(Collection entries)
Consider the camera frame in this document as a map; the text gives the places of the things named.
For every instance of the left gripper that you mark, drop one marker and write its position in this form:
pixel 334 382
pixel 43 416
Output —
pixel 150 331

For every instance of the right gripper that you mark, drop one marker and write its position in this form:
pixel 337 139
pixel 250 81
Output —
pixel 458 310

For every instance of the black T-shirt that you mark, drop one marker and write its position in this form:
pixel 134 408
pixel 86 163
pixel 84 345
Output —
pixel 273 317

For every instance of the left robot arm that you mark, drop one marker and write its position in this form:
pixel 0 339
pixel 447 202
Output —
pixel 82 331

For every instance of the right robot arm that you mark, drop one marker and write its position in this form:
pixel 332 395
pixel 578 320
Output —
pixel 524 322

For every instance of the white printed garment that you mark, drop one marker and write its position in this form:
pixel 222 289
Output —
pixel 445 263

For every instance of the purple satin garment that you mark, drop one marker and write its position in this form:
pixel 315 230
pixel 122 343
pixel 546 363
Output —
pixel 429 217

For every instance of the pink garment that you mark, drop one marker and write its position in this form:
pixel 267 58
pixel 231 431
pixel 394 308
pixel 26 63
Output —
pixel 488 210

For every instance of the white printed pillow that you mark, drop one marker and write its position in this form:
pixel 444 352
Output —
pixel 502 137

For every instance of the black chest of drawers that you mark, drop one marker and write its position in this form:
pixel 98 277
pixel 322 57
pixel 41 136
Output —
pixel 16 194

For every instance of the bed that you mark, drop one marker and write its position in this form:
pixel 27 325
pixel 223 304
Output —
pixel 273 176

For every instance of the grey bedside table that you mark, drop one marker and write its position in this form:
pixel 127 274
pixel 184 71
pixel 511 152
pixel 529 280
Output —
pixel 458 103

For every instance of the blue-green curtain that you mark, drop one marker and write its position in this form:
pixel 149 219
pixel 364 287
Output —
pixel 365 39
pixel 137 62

---

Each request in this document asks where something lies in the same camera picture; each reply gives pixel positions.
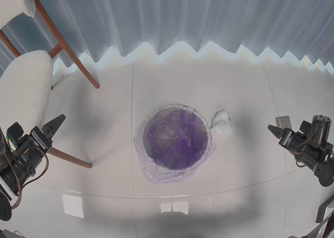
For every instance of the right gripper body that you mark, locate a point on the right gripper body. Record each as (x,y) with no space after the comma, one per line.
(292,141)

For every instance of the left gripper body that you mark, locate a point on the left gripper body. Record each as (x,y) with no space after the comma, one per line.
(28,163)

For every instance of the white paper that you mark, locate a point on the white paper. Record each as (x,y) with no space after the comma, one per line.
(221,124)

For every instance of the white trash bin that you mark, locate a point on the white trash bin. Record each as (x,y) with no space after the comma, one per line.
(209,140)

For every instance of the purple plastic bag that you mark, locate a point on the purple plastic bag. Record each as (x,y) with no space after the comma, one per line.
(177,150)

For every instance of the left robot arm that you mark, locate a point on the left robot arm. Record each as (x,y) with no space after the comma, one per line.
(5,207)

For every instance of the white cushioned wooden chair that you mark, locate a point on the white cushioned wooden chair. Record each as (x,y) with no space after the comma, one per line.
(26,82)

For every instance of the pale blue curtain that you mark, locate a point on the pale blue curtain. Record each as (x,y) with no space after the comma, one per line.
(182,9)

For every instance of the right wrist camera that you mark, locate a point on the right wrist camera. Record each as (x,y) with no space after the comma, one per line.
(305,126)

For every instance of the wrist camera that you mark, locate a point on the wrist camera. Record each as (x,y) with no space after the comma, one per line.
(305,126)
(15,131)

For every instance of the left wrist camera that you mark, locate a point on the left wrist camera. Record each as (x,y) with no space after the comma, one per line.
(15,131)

• **Instructions to follow**
Would you retype exactly the lines above, from the line with "pixel 0 339" to the line with "For every instance of the blue-green", with both end lines kept and nothing more?

• **Written solution**
pixel 0 339
pixel 447 202
Output —
pixel 82 331

For every instance of the right robot arm that you mark, drop one marker and write its position in this form:
pixel 332 395
pixel 578 320
Output —
pixel 524 322

For every instance of the white printed garment that you mark, drop one marker and write its position in this form:
pixel 222 289
Output —
pixel 445 263

For every instance of the purple satin garment that you mark, drop one marker and write its position in this form:
pixel 315 230
pixel 122 343
pixel 546 363
Output —
pixel 429 217

For every instance of the pink garment that you mark, drop one marker and write its position in this form:
pixel 267 58
pixel 231 431
pixel 394 308
pixel 26 63
Output —
pixel 488 210

For every instance of the white printed pillow that you mark, drop one marker and write its position in this form:
pixel 444 352
Output —
pixel 502 137

For every instance of the black chest of drawers that you mark, drop one marker and write its position in this form:
pixel 98 277
pixel 322 57
pixel 41 136
Output —
pixel 16 194

For every instance of the bed that you mark, drop one marker and write its position in this form:
pixel 27 325
pixel 223 304
Output —
pixel 273 176

For every instance of the grey bedside table that you mark, drop one marker and write its position in this form:
pixel 127 274
pixel 184 71
pixel 511 152
pixel 529 280
Output —
pixel 458 103

For every instance of the blue-green curtain that you mark, drop one marker and write its position in this form:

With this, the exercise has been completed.